──────── AVAILABLE DATA ────────
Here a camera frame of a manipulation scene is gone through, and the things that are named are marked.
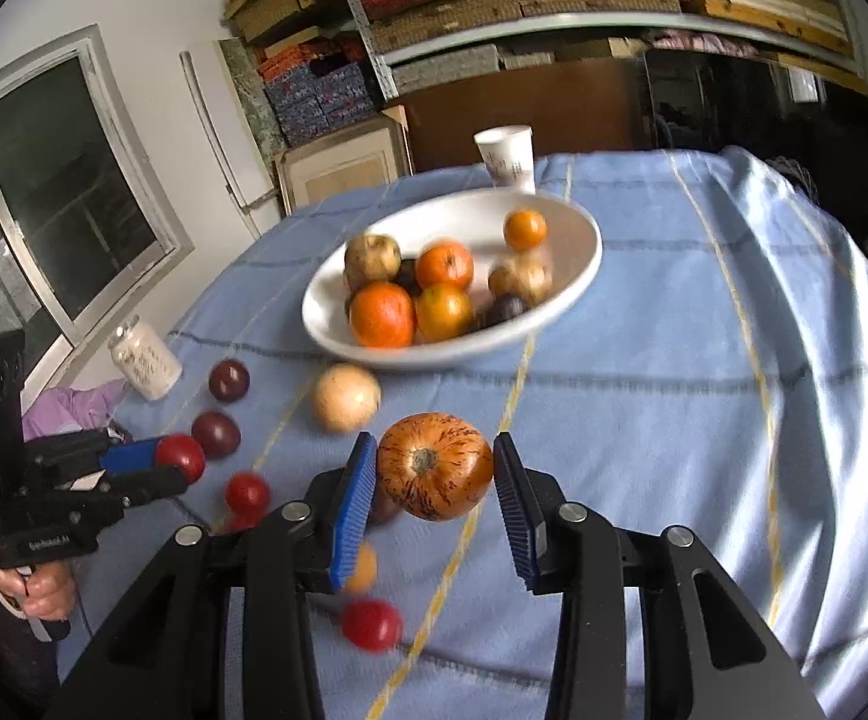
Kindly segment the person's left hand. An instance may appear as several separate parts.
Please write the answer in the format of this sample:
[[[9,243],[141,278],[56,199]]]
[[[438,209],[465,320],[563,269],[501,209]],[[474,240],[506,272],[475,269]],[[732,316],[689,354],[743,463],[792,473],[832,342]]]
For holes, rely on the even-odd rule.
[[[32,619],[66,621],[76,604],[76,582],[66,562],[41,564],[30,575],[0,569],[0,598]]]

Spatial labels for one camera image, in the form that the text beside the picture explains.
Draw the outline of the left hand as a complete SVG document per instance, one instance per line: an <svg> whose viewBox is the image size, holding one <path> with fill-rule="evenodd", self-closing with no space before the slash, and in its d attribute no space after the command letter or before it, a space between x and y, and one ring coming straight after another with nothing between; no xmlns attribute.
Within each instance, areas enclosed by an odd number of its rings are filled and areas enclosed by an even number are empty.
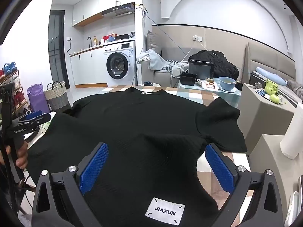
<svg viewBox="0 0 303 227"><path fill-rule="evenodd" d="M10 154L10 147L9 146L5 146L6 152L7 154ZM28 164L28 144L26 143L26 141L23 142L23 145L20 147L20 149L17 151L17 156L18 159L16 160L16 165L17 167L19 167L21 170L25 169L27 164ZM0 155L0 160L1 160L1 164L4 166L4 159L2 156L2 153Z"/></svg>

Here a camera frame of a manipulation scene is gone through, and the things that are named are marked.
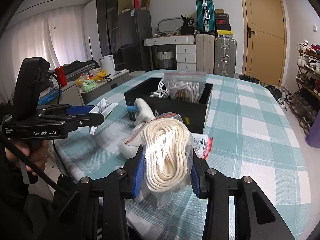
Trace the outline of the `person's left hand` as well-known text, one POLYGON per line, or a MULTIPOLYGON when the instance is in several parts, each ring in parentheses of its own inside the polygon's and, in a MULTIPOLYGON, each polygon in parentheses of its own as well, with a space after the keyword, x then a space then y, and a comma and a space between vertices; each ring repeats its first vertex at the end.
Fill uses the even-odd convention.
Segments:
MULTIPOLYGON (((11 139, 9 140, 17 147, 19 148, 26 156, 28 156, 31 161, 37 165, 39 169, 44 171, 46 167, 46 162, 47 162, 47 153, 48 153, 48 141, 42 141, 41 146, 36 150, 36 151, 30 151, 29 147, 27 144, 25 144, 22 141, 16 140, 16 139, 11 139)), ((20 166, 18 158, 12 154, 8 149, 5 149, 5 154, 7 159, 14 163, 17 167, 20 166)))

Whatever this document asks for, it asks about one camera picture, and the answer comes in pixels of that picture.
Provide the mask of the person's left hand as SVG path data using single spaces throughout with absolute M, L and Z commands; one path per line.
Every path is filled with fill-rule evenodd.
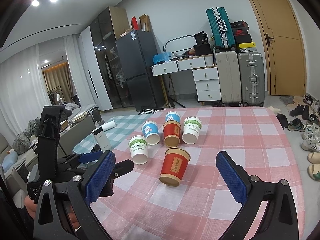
────────
• [WHAT YOU NEED TO DO]
Only the lines from the one with "Provide the mask" through the final line of the data should be written out, exactly and including both ends. Skip the pictures.

• [RESPONSE]
Provide the mask of the person's left hand as SVG path data using single spaces throughout with absolute M, L and Z commands; one path per line.
Every path is filled with fill-rule evenodd.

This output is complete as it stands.